### BRIEF
What you need to produce is the complete listing, repeated exactly.

▬▬▬▬▬▬▬▬▬▬

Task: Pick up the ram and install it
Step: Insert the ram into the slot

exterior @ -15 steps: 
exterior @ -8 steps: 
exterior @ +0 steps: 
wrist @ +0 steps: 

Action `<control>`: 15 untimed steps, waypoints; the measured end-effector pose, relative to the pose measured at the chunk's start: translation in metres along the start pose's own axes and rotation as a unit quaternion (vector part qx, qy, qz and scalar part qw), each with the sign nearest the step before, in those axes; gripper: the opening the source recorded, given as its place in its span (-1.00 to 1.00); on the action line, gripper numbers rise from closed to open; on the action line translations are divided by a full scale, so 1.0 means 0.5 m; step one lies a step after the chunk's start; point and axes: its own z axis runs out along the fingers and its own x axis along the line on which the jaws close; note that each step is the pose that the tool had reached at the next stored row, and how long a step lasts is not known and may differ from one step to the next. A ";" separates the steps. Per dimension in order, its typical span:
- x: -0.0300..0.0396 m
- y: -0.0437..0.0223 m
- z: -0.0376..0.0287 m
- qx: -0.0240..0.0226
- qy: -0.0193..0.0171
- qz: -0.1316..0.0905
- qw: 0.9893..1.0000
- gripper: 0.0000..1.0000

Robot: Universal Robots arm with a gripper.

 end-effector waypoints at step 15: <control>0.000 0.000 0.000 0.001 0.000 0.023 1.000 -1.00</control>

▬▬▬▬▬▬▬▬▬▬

### PROBLEM SOLUTION
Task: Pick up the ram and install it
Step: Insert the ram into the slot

exterior @ -15 steps: 
exterior @ -8 steps: 
exterior @ +0 steps: 
wrist @ +0 steps: 

Action `<control>`: 15 untimed steps, waypoints; the measured end-effector pose, relative to the pose measured at the chunk's start: translation in metres along the start pose's own axes and rotation as a unit quaternion (vector part qx, qy, qz and scalar part qw), each with the sign nearest the step before, in those axes; gripper: the opening the source recorded, given as its place in its span (-1.00 to 1.00); on the action line, gripper numbers rise from closed to open; on the action line translations are divided by a full scale, so 1.0 means 0.5 m; step one lies a step after the chunk's start; point and axes: its own z axis runs out along the fingers and its own x axis along the line on which the jaws close; note that each step is the pose that the tool had reached at the next stored row, and how long a step lasts is not known and may differ from one step to the next. A ";" separates the steps. Per dimension in order, its typical span:
- x: -0.0300..0.0396 m
- y: -0.0437..0.0223 m
- z: -0.0376..0.0287 m
- qx: -0.0240..0.0226
- qy: -0.0193..0.0171
- qz: -0.1316..0.0905
- qw: 0.9893..1.0000
- gripper: 0.0000..1.0000

Robot: Universal Robots arm with a gripper.

 end-effector waypoints at step 15: <control>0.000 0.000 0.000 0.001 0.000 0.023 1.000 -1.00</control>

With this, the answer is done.